Image Analysis with Azure AI Vision
Welcome to the Blazor Simple AI Single Page App, Part 2 of the Microsoft AI services journey, which now includes image analysis utilising Microsoft Azure AI Vision. The Vision Read API is used to extract the text from an image. This document explains the project in my GitHub repository which is available here: https://github.com/tejinderrai/public/tree/main/BlazorSimpleAI.
If you would like to download both part 1 and part 2 as a PDF document, you can download the PDF here.
Since part 1, the following nuget packages have been added to the project.
Azure AI Vision Image Analysis – for reading text and metadata from images.

Radzen Blazor – for providing an amazing UI experience.

Azure Storage Blob – for handling interactions with Azure Blob Storage.

Visual Changes
I have made some appealing improvements from the basic Blazor template and styled the UI based on a project from Martin Mogusu available here: GitHub – martinmogusu/blazor-top-navbar: A top navbar example created in blazor.

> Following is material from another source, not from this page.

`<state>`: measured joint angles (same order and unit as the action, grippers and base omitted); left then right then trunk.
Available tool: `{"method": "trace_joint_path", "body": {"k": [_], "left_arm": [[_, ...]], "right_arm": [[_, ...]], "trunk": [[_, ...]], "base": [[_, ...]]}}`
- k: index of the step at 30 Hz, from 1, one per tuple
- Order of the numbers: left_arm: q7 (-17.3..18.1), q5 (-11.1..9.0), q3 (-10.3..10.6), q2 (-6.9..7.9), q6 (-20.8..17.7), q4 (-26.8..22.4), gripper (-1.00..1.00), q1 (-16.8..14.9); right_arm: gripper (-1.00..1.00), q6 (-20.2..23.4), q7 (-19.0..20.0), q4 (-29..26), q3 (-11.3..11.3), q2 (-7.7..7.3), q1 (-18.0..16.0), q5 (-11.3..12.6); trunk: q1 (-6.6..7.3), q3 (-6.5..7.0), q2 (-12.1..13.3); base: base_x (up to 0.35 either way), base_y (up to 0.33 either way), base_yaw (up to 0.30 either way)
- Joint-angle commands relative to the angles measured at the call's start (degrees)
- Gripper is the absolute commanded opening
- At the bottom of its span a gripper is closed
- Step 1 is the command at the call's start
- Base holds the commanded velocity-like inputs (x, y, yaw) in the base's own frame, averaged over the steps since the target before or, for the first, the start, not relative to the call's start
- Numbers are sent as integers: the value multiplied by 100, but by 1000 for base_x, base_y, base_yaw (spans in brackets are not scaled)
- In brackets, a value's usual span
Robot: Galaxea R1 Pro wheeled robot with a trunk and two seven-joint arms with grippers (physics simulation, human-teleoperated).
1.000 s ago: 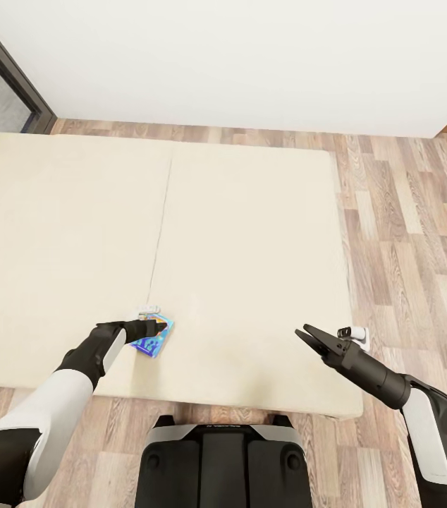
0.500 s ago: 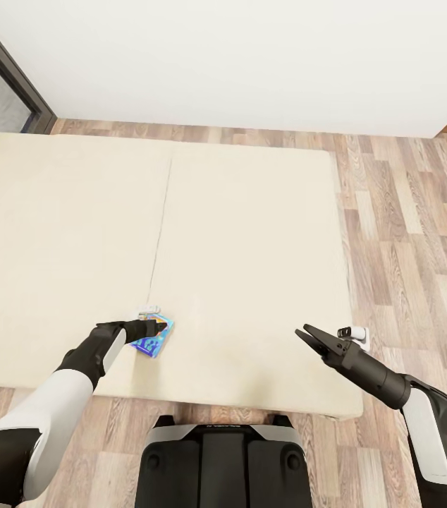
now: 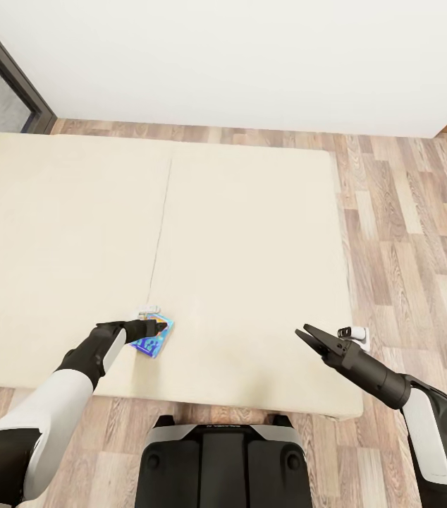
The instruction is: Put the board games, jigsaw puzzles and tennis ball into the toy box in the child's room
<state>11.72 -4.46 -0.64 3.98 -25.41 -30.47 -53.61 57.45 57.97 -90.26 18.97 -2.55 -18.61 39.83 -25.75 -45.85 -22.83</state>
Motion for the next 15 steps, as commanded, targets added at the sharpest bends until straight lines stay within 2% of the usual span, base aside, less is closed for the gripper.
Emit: {"method": "trace_joint_path", "body": {"k": [1,10,15], "left_arm": [[6,-46,-7,0,-43,-8,100,-1],[5,-46,-1,-2,-43,-9,100,-1],[2,-46,7,-2,-43,-7,100,-1]], "right_arm": [[100,21,21,-1,4,2,-3,-10],[100,21,21,-1,1,7,-3,-10],[100,21,21,-1,1,6,-3,-10]], "trunk": [[-3,-6,-8],[-3,-6,-8],[-3,0,-8]], "base": [[0,0,0],[-1,-1,0],[-59,-82,-29]]}}
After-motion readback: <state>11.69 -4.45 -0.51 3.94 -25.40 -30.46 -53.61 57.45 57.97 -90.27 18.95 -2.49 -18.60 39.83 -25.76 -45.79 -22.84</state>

This saved me a lot of time and all I had to do was apply my own visual styles after the top navigation was applied to the project in shared/NavMenu.razor. In addition, I had added a pre-built model for interactive Invoice Analysis and processing, which I will leave the full explanation until Part 3 of this post.
Components
Three components have been developed for the image analysis. These are as follows:
- Vision.razor – The Image Analysis page
- VisionBlobLoader.razor– This includes the capability to upload files to Azure blob storage, which also sets the content type for the blob file.
- VisionBlobFileList.razor – This is a child component embedded into the VisionBlobLoader component, which lists the image files that have been uploaded to Azure blob storage.
Learn about Microsoft AI Vision
To learn more about the capabilities of Microsoft AI Vision, see What is Azure AI Vision? – Azure AI services | Microsoft Learn. Azure AI Vision includes more analysis capabilities, not just specifically image files.
Configuration Settings Changes
The following configuration settings were added to appsettings.json.
“AzureVsionConfig”: {
“AzureAIVisionEndpoint”: “https://%5BYour AI Vision Service].cognitiveservices.azure.com/”,
“AzureAIVisionKeyCredential”: “[AI Vision Service Key]”
},
“AzureStorageConfig”: {
“AzureStorageConnectionString”: “[Your Storage Account Connection String”,
“AzureStorageContainer”: “[Your Storage Account Container]”,
“AzureStorageAccountName”: “[Your Storage Account Name]”,
“AzureStorageAccountKey”: “Your Storage Account Key”
},
Note: Whist this project utilises the service key, in an enterprise environment, you must consider using token based access to the service secured by Microsoft Entra ID, or if you wish to utilise the service key for any reason, utilise Azure Key Vault to protect the key used by the application with a managed identity for the application to access the service key stored in Azure Key Vault.
Components
File Upload Component (VisionBlobLoader)
The file upload component utilises Blazor InputFile for the user to select the file to upload in the application. The component reads the Azure Storage connection string from the configuration, including the container, then uploads the file to the container and also adds a blob http header for the file content type taken from the file properties. The Radzen notification service is used to notify the user of the application activities. I also included a basic spinner as part of the interaction for the upload process.
Blob List Component (VisionBlobFileList.razor)
This component reads the Azure Storage connection string from the configuration, including the container, then displays the blob file names in a Radzen DataGrid. A button is added to Analyse the image, which then calls the Radzen notification service to display the activities being taken by the application.
Data Classes
Two data classes have been created as follows:
- AzureBlobFile.cs – Azure blob file properties
- ImageDetails.cs – Image details for extraction from the AI Vision Analysis
The UI
The UI is as follows. Notice the menu control has now changed since Part 1. Invoice Analysis will be formed in Part 3, at the time of writing this blog post, I had already uploaded the code to my GitHub repo.
Home page (Chat)

Image Analysis

Upload File Control

Upload Action Spinner

Radzen Blazor File Uploaded Notification

Process Button
The process button read the application configuration for the Azure AI Vision endpoint and service key, then retrieves a SAS token from Azure for the blob being processed and a URL is generated with the generated SAS token, then this is submitted to Azure AI Vision with the generated URL. The SAS token is generated by the async method CreateServiceSASBlob(string BlobName) in the component class. Whilst the method can be defined as a utility class, I have composed this for easier reading of code.
Image Analysis Dialog
When the image processing has completed, a Radzen notification is displayed to the user, with a Radzen dialog popping up to show basic metadata (height and width) of the image, including the text the AI Vision service has extracted as well as the image itself.

That is AI Vision and Image Analysis wrapped up.
Part 3 will focus on processing invoices using the pre-built AI model “prebuilt-invoice” part of Microsoft Azure AI Document Intelligence and creating output files for further processing.